In the records that follow, the lines from the one containing "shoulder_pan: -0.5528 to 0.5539" to the one containing "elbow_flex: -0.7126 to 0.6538", inclusive, are to be given again exactly.

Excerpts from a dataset
- - - - -

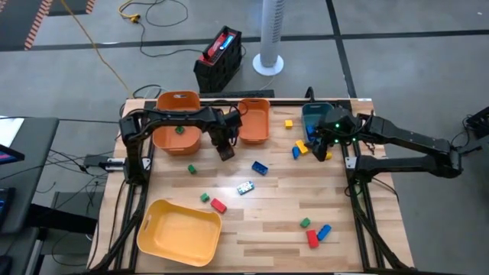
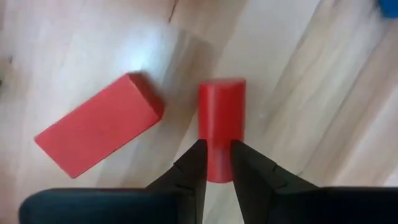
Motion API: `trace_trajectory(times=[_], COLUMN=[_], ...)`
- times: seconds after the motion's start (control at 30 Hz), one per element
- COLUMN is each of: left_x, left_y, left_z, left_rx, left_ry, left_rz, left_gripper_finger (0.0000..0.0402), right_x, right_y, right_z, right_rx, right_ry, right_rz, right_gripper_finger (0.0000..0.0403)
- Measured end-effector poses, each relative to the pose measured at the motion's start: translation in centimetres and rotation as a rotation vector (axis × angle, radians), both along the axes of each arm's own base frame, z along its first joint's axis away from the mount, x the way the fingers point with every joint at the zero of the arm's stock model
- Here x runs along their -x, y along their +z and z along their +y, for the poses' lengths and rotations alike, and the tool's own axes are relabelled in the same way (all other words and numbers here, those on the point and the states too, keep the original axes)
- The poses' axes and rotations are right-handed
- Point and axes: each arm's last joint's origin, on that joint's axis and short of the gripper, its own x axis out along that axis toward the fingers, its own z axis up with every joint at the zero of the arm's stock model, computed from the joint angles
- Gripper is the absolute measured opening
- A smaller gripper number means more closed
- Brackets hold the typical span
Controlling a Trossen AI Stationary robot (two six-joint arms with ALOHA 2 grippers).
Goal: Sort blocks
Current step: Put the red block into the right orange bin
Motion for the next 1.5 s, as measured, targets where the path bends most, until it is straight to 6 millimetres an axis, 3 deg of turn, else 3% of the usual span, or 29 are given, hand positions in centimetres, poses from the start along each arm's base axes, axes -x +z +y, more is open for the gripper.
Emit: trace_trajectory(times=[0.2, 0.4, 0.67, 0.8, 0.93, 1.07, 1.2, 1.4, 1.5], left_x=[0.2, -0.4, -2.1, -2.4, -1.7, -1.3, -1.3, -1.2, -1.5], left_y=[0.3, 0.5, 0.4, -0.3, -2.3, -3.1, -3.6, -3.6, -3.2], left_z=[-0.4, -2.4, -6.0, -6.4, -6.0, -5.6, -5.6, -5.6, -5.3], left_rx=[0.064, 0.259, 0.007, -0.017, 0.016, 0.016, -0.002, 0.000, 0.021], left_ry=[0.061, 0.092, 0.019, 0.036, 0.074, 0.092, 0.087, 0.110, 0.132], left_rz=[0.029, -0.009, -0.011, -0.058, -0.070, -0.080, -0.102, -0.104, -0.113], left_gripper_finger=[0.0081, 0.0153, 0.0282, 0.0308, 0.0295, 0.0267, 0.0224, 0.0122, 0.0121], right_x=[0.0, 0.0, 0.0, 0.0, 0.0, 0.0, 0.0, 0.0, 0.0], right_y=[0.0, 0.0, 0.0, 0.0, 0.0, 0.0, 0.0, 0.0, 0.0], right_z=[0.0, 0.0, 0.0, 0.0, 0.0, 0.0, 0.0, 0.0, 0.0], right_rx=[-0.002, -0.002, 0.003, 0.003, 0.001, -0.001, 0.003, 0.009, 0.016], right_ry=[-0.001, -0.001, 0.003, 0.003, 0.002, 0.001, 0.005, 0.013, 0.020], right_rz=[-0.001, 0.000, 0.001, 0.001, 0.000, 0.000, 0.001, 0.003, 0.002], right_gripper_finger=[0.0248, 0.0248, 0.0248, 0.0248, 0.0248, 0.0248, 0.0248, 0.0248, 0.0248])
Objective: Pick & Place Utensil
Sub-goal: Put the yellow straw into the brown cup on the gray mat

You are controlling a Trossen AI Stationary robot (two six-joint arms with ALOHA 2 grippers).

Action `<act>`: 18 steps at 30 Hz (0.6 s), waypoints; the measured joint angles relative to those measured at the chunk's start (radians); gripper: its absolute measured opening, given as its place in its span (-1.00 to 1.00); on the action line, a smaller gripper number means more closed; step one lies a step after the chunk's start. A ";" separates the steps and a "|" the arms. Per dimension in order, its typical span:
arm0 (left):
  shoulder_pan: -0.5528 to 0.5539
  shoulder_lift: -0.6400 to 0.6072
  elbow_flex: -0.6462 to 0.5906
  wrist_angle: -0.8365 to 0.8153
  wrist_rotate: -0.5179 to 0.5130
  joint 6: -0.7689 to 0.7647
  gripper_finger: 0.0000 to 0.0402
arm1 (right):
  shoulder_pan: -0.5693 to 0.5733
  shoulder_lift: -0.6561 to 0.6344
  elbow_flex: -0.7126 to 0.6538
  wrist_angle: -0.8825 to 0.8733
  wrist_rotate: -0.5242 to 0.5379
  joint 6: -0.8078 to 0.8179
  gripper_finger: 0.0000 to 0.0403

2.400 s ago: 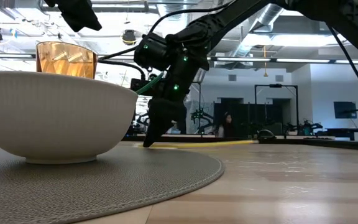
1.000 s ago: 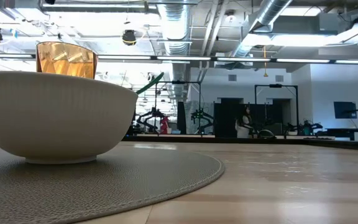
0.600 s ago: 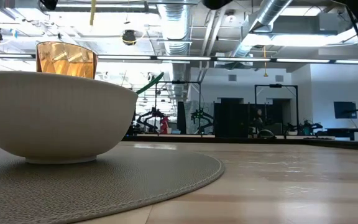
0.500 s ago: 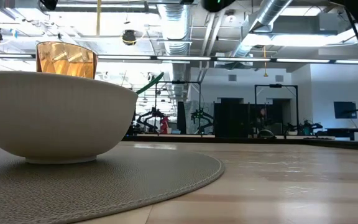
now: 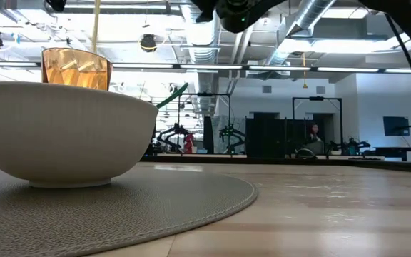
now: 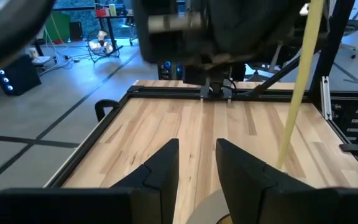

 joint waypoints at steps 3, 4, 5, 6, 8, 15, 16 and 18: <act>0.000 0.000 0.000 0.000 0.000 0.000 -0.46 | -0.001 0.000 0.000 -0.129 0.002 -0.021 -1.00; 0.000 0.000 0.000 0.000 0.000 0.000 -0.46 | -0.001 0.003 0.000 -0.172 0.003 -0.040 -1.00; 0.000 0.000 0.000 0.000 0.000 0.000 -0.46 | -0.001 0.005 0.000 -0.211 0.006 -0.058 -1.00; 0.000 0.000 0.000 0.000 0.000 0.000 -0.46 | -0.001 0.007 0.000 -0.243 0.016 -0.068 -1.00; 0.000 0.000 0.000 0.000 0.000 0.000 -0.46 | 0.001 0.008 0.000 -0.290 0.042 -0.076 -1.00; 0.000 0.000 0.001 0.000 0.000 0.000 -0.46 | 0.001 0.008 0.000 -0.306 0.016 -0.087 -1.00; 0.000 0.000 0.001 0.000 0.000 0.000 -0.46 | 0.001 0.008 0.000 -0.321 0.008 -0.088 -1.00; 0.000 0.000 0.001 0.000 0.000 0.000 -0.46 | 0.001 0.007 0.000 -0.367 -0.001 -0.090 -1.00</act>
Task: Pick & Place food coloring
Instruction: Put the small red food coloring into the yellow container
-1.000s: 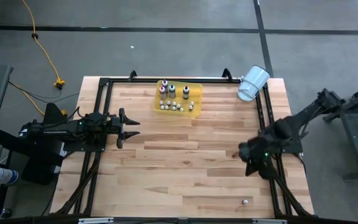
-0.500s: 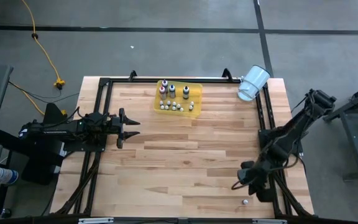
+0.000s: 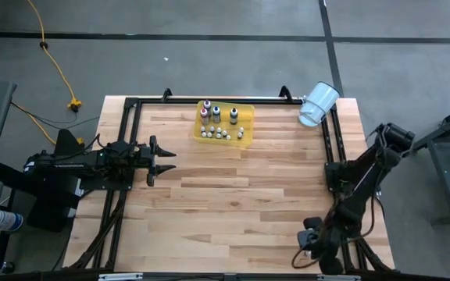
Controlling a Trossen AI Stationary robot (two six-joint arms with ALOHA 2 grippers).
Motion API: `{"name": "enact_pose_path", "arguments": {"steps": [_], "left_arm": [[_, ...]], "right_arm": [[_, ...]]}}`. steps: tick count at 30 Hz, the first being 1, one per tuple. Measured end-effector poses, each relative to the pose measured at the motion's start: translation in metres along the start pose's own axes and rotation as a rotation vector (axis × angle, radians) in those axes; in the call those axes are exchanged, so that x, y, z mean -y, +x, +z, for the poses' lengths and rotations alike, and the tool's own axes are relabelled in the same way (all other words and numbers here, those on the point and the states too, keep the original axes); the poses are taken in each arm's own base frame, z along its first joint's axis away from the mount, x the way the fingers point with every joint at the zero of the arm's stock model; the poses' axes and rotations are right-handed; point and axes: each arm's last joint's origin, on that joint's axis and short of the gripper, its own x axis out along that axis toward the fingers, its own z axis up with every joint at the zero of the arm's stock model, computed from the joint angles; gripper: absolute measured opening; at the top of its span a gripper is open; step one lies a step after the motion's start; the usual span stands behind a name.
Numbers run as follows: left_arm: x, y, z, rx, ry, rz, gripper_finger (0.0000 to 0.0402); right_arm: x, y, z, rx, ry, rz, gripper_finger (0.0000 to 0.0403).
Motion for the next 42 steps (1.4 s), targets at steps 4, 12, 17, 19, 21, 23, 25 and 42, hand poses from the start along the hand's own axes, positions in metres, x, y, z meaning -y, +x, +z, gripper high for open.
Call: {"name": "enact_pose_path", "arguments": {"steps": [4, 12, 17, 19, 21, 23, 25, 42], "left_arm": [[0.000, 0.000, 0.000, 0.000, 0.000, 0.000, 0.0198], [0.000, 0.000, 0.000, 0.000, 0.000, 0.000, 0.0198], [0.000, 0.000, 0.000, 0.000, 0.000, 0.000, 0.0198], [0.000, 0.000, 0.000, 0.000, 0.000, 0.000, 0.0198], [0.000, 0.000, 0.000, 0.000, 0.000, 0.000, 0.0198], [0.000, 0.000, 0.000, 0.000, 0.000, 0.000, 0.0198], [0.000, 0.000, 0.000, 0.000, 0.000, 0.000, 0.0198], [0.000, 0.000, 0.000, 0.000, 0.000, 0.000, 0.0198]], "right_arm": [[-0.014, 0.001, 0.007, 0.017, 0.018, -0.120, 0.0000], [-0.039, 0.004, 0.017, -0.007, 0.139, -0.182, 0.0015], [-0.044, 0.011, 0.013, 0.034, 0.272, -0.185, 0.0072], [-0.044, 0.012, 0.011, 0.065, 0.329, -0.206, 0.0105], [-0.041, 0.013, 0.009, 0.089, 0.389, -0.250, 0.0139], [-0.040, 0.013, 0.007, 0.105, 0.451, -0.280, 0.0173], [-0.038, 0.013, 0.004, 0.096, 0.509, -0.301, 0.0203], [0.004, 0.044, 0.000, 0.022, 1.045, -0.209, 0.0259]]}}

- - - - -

▶ _REPLY_:
  shoulder_pan: -0.5528 to 0.5539
  shoulder_lift: -0.6400 to 0.6072
  elbow_flex: -0.6462 to 0.5906
  wrist_angle: -0.8365 to 0.8153
  wrist_rotate: -0.5179 to 0.5130
  joint 6: -0.7689 to 0.7647
  gripper_finger: 0.0000 to 0.0402
arm1 (right):
  shoulder_pan: -0.5693 to 0.5733
  shoulder_lift: -0.6561 to 0.6344
  elbow_flex: -0.7126 to 0.6538

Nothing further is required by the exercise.